Auditing Legacy PHP Systems: What I Find Every Time
After reviewing dozens of old PHP codebases — SQL injection, no error handling, deprecated functions. Here's a checklist and how to fix it.
Auditing Legacy PHP Systems
Every legacy PHP audit is different. But after reviewing dozens of systems built between 2008 and 2018, the same problems appear every time.
The Usual Suspects
1. SQL Injection
// Still see this in 2025
$sql = "SELECT * FROM users WHERE id=" . $_GET['id'];
mysql_query($sql);
Fix: PDO with prepared statements. Period.
2. Deprecated Functions
mysql_query(), ereg(), split() — removed in PHP 7. If it still runs, it's on PHP 5.6 with no security updates since 2018.
3. No Error Handling
Fatal errors expose stack traces with file paths and database credentials to users. display_errors = On in production is a free gift to attackers.
4. Direct File Includes
include("../../../config.php");
include($_GET['page'] . ".php"); // path traversal
5. Passwords in MD5
MD5 is not a password hash.
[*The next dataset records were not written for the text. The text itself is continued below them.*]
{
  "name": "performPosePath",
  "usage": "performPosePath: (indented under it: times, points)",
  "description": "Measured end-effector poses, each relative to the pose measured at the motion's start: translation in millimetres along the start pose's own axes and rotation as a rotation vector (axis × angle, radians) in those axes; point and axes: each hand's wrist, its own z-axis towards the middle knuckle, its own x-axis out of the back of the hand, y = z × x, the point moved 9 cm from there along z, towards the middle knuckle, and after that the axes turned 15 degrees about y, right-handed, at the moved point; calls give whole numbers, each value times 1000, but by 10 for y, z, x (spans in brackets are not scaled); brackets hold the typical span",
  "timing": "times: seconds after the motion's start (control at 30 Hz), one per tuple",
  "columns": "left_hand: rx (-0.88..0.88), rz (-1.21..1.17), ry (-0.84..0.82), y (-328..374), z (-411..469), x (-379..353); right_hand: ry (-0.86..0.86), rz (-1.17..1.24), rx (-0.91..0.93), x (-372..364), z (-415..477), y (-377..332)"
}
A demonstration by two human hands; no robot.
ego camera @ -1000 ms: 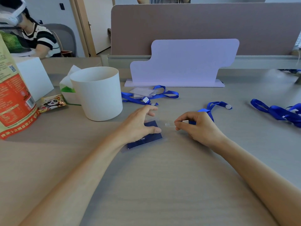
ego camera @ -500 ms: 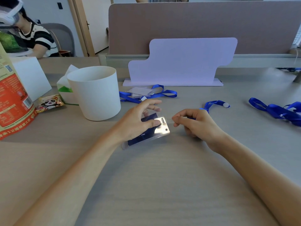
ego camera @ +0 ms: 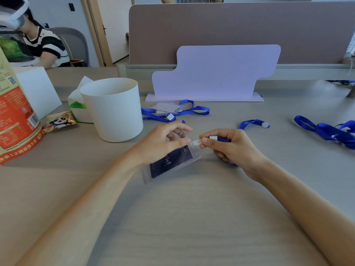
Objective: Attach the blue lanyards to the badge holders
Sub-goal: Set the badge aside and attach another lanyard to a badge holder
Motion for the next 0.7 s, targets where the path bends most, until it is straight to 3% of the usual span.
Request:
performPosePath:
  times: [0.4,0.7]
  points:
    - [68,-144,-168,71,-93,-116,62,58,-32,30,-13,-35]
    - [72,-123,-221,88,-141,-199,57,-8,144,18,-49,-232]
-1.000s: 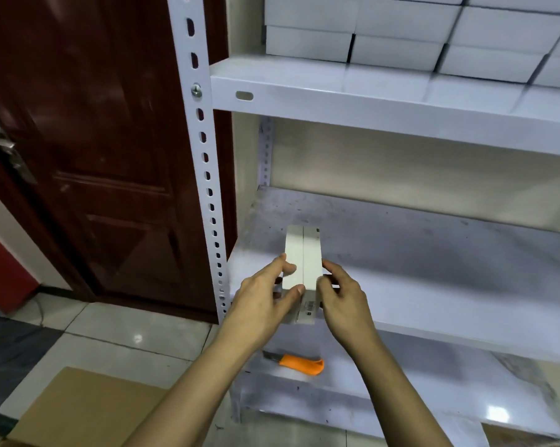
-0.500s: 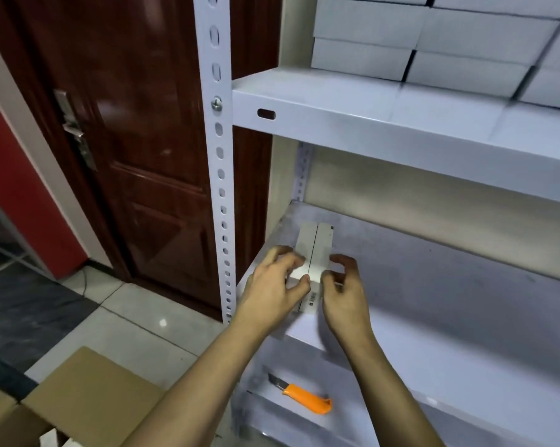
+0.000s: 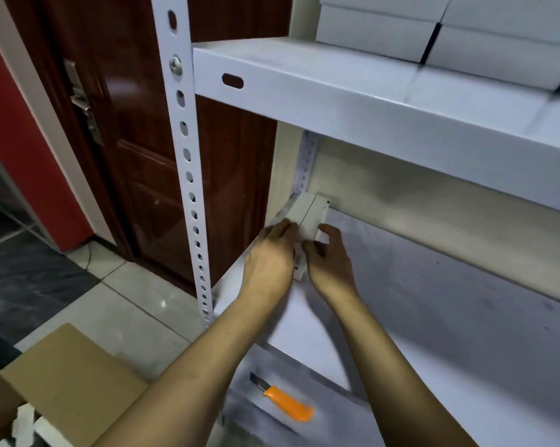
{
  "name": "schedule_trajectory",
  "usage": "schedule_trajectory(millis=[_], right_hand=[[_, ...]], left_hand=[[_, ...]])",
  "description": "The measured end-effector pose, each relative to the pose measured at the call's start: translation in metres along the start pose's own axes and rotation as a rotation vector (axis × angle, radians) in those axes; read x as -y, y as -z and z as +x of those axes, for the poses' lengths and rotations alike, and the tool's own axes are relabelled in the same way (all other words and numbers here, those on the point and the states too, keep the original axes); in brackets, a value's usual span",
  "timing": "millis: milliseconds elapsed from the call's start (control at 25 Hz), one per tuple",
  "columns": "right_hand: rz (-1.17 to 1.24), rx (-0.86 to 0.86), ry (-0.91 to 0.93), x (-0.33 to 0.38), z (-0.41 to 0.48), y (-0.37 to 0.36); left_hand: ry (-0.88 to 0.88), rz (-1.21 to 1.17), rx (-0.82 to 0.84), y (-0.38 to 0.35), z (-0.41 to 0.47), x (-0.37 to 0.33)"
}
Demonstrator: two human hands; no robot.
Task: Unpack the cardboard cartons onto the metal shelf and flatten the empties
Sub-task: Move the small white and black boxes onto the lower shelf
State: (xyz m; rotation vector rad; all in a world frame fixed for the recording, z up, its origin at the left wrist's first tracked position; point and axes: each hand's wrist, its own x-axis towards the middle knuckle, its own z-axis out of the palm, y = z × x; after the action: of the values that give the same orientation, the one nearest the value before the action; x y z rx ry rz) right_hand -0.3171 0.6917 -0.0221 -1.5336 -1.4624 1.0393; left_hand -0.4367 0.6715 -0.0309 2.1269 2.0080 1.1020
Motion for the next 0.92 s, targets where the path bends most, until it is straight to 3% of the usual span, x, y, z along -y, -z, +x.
schedule_trajectory(millis=[200,480,920], right_hand=[[0.02,-0.01,0.043,0.002,0.039,-0.007],[0.066,-0.013,0.02,0.001,0.085,-0.012],[0.02,0.011,0.005,0.001,0.109,-0.013]], left_hand=[[0.098,0.067,0.118,-0.016,0.044,0.001],[0.068,-0.077,-0.007,-0.039,0.069,0.011],[0.091,-0.141,-0.005,-0.049,0.088,0.018]])
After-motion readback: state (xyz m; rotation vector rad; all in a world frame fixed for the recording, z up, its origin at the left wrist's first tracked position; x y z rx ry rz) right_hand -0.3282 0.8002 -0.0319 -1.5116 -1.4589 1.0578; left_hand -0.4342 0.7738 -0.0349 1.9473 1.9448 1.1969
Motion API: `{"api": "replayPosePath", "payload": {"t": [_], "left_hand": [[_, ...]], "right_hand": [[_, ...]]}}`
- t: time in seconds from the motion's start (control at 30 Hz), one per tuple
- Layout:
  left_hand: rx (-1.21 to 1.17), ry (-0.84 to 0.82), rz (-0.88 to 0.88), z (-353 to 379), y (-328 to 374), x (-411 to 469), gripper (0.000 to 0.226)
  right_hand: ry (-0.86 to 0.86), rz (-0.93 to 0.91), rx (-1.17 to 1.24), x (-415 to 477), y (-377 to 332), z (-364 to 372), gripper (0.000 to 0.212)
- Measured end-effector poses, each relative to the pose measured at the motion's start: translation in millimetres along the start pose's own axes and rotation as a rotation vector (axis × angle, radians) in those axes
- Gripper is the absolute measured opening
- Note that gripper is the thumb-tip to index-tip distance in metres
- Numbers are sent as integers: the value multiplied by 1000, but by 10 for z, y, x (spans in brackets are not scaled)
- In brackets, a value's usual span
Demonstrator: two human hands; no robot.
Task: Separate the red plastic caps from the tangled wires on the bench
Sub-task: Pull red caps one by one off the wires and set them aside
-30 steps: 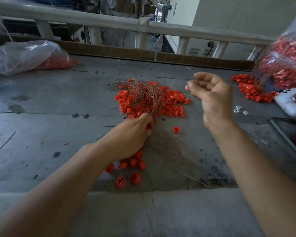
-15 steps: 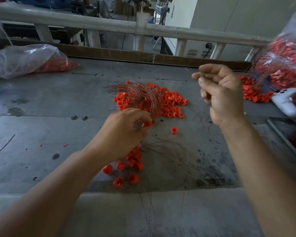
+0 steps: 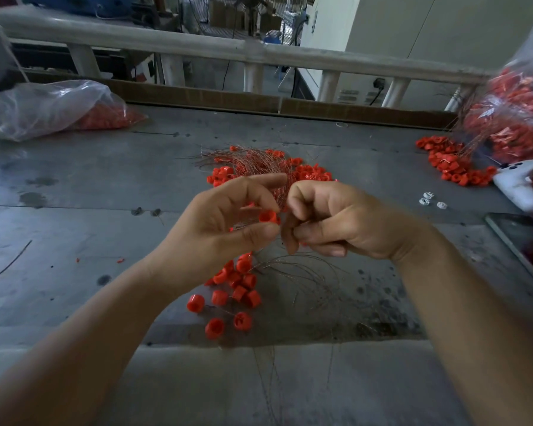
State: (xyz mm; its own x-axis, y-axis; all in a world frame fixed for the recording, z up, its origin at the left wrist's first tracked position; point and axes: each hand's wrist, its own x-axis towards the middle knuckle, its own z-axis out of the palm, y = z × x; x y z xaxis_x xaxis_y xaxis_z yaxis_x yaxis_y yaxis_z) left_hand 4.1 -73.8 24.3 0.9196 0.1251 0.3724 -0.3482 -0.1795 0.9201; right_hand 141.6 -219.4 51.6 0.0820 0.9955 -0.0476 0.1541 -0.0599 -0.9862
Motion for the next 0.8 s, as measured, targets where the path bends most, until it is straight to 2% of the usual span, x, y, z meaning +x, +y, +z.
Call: {"api": "replayPosePath", "payload": {"t": [0.1,0.23,0.47,0.57,0.8], "left_hand": [[-91,-69,-13,47,-26,-11,17],[-62,-90,-12,46,-7,-13,21],[-9,-97,-56,73,10,-23,18],[-59,-64,-68,44,13,-16,23],[-19,-30,-30,16,31,-15,19]], "right_hand": [[29,4,-25,-1,-12,26,24],[27,31,-9,-8,-10,25,29],[45,43,13,-10,13,26,35],[70,46,9,11,7,68,37],[152,66,-58,29,-31,128,36]]}}
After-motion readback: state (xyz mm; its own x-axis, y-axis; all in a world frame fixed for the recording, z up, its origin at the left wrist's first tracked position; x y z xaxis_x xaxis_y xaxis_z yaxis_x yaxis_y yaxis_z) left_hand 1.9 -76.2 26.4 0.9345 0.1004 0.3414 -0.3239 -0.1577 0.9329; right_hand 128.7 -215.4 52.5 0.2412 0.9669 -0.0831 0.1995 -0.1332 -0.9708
It's a checksum. Use password_hash() / password_verify().
My Audit Checklist
- grep for
mysql_query,$_GET,$_POSTconcatenated into SQL - Check PHP version:
php -v - Search for
md5(,sha1(near password logic -
display_errorsin php.ini - Directory traversal via include/require
- Missing CSRF tokens on forms
- File upload validation
After the audit comes a written report with priorities: critical (fix now), high (fix this month), medium (fix in roadmap).